Five Steps to Improve Employee Reviews

The end of the year is the traditional time for supervisors to sit down with employees to conduct performance reviews. But is anyone getting much out of this tried-and-true technique? Probably not if the manager is merely doing reviews by rote. Consequently, whatever input the employees provide in these sessions is likely to fall on deaf ears.

Better approach: Employee reviews may be more meaningful to both sides if they are handled in an effective manner. Of course, developing a better system for conducting reviews will take a little extra time and effort at first, but the results should be well worth it. And once you put these procedures in place, it should be easy to follow them year after year after year.

The following five steps can improve the process. When appropriate, incorporate these into your year-end reviews.

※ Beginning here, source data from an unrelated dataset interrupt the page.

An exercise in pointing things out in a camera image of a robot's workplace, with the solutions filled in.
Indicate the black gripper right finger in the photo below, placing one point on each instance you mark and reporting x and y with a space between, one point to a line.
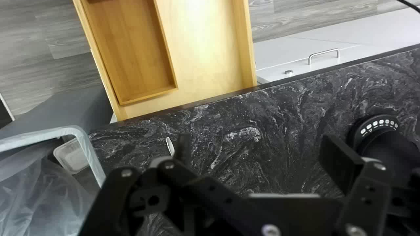
368 197

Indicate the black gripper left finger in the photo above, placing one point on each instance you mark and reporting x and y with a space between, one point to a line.
126 201

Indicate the wooden organizer box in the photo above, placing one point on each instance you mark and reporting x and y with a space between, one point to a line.
131 53

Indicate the wooden drawer with white front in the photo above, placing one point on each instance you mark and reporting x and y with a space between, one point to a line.
205 53

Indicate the black gooseneck kettle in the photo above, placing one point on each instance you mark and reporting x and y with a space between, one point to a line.
398 151

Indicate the clear plastic food container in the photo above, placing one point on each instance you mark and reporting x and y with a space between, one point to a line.
72 155

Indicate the black kettle base with buttons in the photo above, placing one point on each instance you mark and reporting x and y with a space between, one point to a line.
381 125

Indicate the grey trash bin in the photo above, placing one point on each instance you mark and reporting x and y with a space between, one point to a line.
83 138

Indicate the white cabinet front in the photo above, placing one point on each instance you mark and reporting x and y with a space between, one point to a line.
372 34

  1. Make your purposes crystal clear. All too often, employees aren’t exactly sure what the review is supposed to cover. For that reason, they tend to hold back. If pressed on a particular issue, they then become defensive or belligerent, or both. This is not only a waste of time for your employees, it is also a waste of your own time. On the other hand, if you establish an agenda before meeting with your employees, you are likely to accomplish a lot more.
  2. Keep it simple, stupid (K.I.S.S.). Usually, the most effective reviews are the ones that concentrate on a single purpose. The primary goal should be to try to help each employee realize his or her potential. Do not get sidetracked by peripheral issues.
  3. Offer constructive criticism in small doses. Employees will be turned off if you simply confront them with a laundry list of complaints. For example, do not wait until the review to tell an employee that he or she is spending too much time on personal business. Those types of problems should be addressed when they occur.
  4. Encourage an exchange of ideas. The review should not be a one-way street. By giving employees a chance to express their opinions, you are more likely to resolve any problems. Instead of dwelling on what has already occurred, focus on ways to improve the situation.
  5. Get yourself organized. Prior to the review, prepare a list of items you want to go over. Jot down a few notes under each heading. As you proceed, you can check off the items you have discussed to make sure you have covered the most important points on the list.

If all you do is run down an appraisal form, there is little benefit, if any, to be gained. Your employees will quickly recognize the difference between a perfunctory review and one with real meaning. For those who conduct reviews only once a year, make them count.